A vice-secretária de Regeneração Institucional do PP, Cuca Gamarra, denunciou que o Governo já tem “novos compromissos de investimento a cumprir” em Segurança e Defesa em 2026, enquanto mantém um Orçamento Geral do Estado prorrogado desde 2023 e sem informar o Parlamento sobre as alterações nas rubricas orçamentárias.
Gamarra citou como exemplos o envio da fragata Cristóbal Colón para o conflito no Irã “sem consentimento, autorização ou explicações no Congresso” e a transferência de 1,339 bilhão de euros aprovada no último Conselho de Ministros, também sem informação ao Parlamento, conforme destacou o PP em um comunicado.
Especificamente, o PP exige que o Governo detalhe a capacidade industrial e tecnológica de “quem foram os adjudicatários dos 33,936 bilhões de euros que o Governo já destinou a gastos em Segurança e Defesa durante 2025”, bem como os critérios de subcontratação, os mecanismos de financiamento utilizados e as rubricas orçamentárias afetadas para financiar os novos desembolsos e que “preste contas detalhadas do planejamento previsto para 2026”.
O Partido Popular já solicitou, em novembro, a comparência de Robles e Hereu no Congresso para que explicassem os processos de adjudicação dos programas incluídos no Plano Industrial e Tecnológico para a Segurança e a Defesa, bem como os critérios aplicados para a concessão de empréstimos diretos.
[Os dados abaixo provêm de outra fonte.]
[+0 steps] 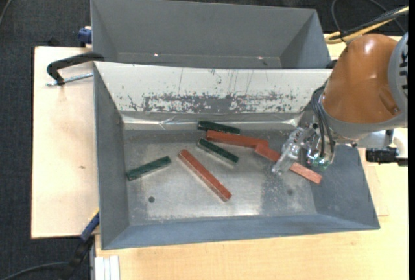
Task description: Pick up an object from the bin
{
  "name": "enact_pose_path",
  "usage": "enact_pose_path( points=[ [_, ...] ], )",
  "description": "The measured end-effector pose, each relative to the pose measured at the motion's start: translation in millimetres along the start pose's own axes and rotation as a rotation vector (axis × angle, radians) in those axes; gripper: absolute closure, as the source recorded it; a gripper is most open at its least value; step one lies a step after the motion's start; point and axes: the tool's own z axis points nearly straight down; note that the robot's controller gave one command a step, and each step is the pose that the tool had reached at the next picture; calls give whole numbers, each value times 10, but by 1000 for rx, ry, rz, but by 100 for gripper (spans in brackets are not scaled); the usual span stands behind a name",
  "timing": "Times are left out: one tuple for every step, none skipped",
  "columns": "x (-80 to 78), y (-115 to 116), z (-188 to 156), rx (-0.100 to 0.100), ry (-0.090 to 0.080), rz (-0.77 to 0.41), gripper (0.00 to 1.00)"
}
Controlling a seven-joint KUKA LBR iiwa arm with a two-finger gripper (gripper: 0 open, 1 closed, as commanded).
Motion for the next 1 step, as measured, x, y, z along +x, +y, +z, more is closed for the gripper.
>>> enact_pose_path(
  points=[
    [-7,8,-16,2,4,-1,100]
  ],
)
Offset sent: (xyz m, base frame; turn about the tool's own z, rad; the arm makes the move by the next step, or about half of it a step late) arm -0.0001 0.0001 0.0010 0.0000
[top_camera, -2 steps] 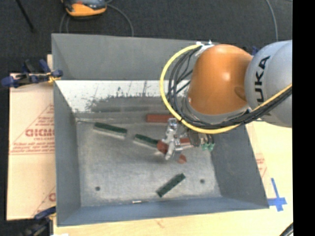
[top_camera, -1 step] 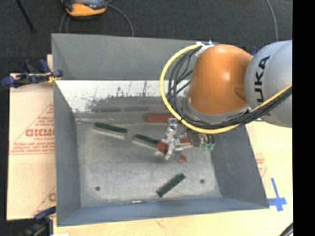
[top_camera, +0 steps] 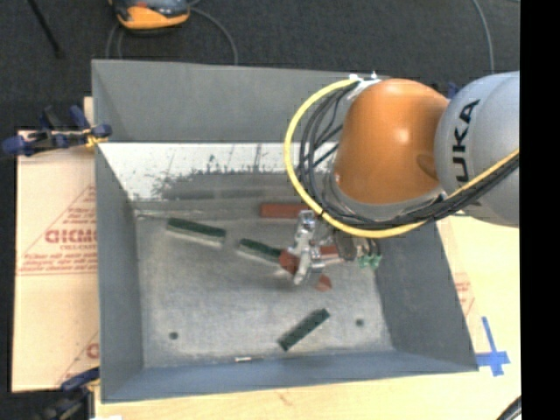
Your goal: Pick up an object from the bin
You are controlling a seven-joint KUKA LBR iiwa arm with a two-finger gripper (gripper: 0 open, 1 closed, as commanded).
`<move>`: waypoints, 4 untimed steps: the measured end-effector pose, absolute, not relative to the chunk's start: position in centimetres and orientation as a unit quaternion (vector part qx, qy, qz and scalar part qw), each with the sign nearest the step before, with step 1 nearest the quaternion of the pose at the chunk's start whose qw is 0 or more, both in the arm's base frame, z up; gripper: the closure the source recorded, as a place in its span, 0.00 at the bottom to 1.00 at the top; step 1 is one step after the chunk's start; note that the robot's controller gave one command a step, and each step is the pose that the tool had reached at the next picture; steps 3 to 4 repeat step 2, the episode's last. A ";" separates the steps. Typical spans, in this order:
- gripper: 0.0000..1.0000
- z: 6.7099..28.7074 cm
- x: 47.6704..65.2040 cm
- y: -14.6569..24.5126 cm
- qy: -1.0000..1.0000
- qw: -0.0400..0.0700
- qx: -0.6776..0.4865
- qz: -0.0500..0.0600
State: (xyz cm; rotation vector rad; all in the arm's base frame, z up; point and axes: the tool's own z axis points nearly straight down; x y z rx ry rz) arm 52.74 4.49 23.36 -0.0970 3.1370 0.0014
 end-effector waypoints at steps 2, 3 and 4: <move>1.00 23.4 52.7 4.5 1.000 0.002 -0.031 0.000; 1.00 23.4 52.7 4.5 1.000 0.002 -0.031 0.000; 1.00 23.4 52.7 4.5 1.000 0.002 -0.031 0.000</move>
Offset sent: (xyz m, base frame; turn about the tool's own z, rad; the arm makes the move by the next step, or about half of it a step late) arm 0.0000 0.0000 0.0000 0.0000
Segundo o PP, a ministra Robles tem evitado, desde então, as sessões de controle do Governo e “bloqueou” sua comparecimento na Câmara. “Nesse sentido, o PP pretende garantir que as adjudicações não atendam a critérios arbitrários e, de forma muito especial, que possam dar resposta, em prazo e forma, às necessidades reais e específicas das Forças Armadas”, afirmou o PP.